Gary Schoener, a Minnesota clinical psychologist who has counseled on professional boundary issues for 50 years, said hugs beyond a brief hug become problematic.

“If you ask therapists if you ever touch your clients, you get a subset that says ‘never.’ There’s a subgroup that says ‘Sometimes,'” he said. “However, if you ask about specific things like hugs, hugging is actually not easy to define.

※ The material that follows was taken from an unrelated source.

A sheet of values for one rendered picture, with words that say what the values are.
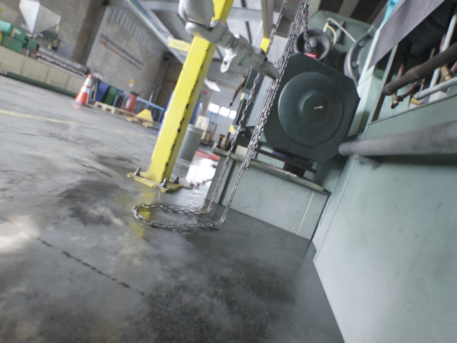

Is it a side arm around the shoulder? Which parts of the body are touching? And where are the hands and what are they doing? What is said?

[Help The Salt Lake Tribune and ProPublica investigate sexual assault in Utah health care settings. Tell us your story here.]

Longer hugs of any kind are not appropriate, said Schoener. And Appel warned that any regular physical contact with a therapist crosses a line. He added that there is an unequal power dynamic in the therapist-patient relationship, which can make it difficult for a patient to voice a concern.

“The power dynamic is just one-sided,” Appel said. “As a result, patients may not feel comfortable telling their doctor, ‘That’s what makes me uncomfortable.’ So there is actually a burden on the provider not to even test the limits.”

What to do if you think your therapist touched you inappropriately

Appel said if you’re a patient who feels a touch in therapy was wrong or inappropriate, trust your instincts.

“It’s very unlikely that everything just happens in your head,” he said. “It is very unlikely that you are the only person who has been victimized in this way.”

Appel said patients don’t need to confront their therapist about perceived inappropriate touching, but he advises they tell someone — whether it’s a clinic manager or the state medical board. Patients in Utah also have the option to contact the police.

He added that a patient does not have to explain to their therapist why they are stopping treatment if they are unwell. You can offer an apology—like moving away—or simply tell your therapist that it’s not something you want to talk about and that you want a referral for someone else.

If you’re not sure where to start, you can speak to someone trained to assist at the National Sexual Assault Hotline at 800-656-HOPE (4673) or chat online at online.rainn.org.

To report a licensed professional in Utah, you can file an online complaint form with the Division of Professional Licensing. If you live outside of Utah, find your local medical association here.

A licensing authority can respond to a case faster than a police investigation. Your procedure protects patient privacy and may require the submission of a single report. If licensors determine that there has been wrongdoing, the department may revoke a therapist’s license or issue a suspended sentence. Reporting to a state health agency does not initiate a criminal investigation, and Utah licensors are not required to report suspected abuse to the police.

Reporting to the local police may take longer and you may be asked to re-report events more than once. In the event of a court hearing, your privacy cannot be guaranteed. If a therapist is found guilty, they can be jailed or fined.